Love and Romance in the Novel
The novel rotates around the main characters of a family composed of the Bovary(ies), Dr. Bovary (father), Emma Bovary (mother) and Charles Bovary (son) joined early in the plot by Monsieur and Madame Homaise as well as later by Leon Dupuis, Rodolphe Boulanger and Monsieur Lheureux. The presentation of the young Bovary family in the beginning of the novel presents a naïve son arriving newly at school at a tender age within a backdrop of a father figure struggling with managing the meager family resources. Despite being a former army surgeon, the father is represented as an insensitive family man for having been unable to improve the living status of his family, partly due to the fact that they reside on a small farm and partly due to the fact that the son enrolls in a village school. Love for the family from a man with a relatively better financial background is remotely presented as everyone would imagine such a family to be living in a better environment and the children attending better schooling facilities (Flaubert, para.1). Such suspicion is confirmed in the mother-son conspiracy to black out the father from irresponsible behavior and episodes that the son experiences. As an illustration, Charles’ failure at the medical school goes unreported to the father but the mother’s input to save him from his laziness is projected even in arranging for a practice chance at village facility in Tostes.
In dealing with love and romance theme in a novel, Madame Bovary is a perfect representation of the way the (three main) women in the family handle love and romance issues to their advantage and most certainly to the downfall of the family and that of their own. The first Madame Bovary is Charles’ mother whose love for son gets blown out of proportion resulting to a spoilt son who, although looks presentable and sensible in many aspects, terribly fails where men of his age are supposed to clearly stand out. As a mother and a family woman, it is expected that a balance of love between the husband and sons would eventually lead to a happy family but she fails to bring up a good family due to her biased attention to self love and that of the son. Her family is depicted as a cold union which only presents a chain of disasters to the larger community than it would have been if she applied love to bond the family together in love related virtues. She takes over the role of parenting and her poor performance leads to frustrations of their only son in his encounters with romantic mismatches.

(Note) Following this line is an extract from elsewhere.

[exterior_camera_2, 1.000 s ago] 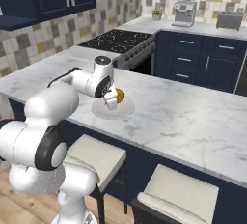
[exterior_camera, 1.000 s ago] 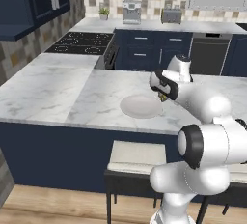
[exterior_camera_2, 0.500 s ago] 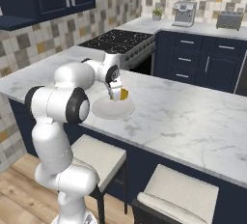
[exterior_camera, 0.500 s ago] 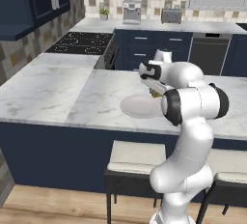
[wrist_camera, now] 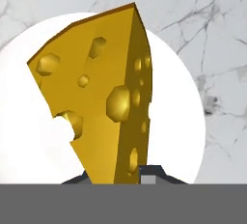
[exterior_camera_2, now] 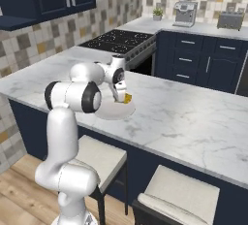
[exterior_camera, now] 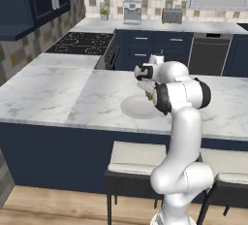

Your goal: Take the cheese, fish, and garlic from the fridge and place them on the plate on the dining counter to create an appetizer plate.

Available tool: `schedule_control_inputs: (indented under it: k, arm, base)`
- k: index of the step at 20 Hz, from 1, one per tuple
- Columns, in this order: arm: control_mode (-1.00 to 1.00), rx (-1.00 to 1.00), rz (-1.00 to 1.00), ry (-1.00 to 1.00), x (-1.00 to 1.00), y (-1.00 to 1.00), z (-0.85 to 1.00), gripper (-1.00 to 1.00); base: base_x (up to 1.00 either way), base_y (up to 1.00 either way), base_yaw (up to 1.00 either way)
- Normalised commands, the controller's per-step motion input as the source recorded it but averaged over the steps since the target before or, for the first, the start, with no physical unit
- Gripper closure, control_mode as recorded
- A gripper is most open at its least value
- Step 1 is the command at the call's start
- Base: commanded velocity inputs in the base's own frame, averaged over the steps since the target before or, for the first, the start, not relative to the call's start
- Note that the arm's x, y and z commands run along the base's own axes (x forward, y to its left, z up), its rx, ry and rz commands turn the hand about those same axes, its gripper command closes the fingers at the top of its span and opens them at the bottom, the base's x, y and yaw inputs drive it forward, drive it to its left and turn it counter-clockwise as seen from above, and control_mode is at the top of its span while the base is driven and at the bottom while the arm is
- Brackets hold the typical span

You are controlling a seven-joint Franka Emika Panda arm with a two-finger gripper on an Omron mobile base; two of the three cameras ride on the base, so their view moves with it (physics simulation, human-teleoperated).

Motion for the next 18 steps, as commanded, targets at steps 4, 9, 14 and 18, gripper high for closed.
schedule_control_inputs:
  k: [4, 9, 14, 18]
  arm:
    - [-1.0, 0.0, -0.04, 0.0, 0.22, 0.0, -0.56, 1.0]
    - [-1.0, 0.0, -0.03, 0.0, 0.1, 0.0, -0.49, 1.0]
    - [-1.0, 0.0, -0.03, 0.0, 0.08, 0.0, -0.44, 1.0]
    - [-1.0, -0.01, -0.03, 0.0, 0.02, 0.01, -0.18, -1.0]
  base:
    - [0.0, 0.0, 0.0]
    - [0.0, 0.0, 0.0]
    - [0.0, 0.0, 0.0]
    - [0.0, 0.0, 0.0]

The second Madame Bovary is Heloise Dubuc whose tough stance on her husband only contributes to a difficult life for Charles as he comes to terms with a controlled life at the hands of his first young wife and the mother. Women are illustrated as controlling figures in various aspects as far as motherly love and romantic love is concerned before young men’s freedoms. Though short live, the romantic relationship presents a fair share of frustration of the young man’s life as he progresses to discovery of his love life and career. The third and most dominant Madame Bovary in the novel is Emma, an idealist, dreamer and perfectionist woman trapped in her confused perceptions of a romantic life from her marriage with Charles in his second marriage after the death of Heloise (Middletown, para.3). Her complete disorientation with the appropriate approach to love and romance results to further tribulations in her husband’s life through terrible encounters with extremes of experimentation with romance in the unforgiving external world. Minor characters are mainly men who crisscross Madame Bovary’s development of the plot translating to abuse of romance and love that ought to spell success of the family. The disjunction of love and family life is presented in a way that many novelists would love to capture, despite the inevitable moral issues found in the way of the best presentation as critics of the novel rush to point out.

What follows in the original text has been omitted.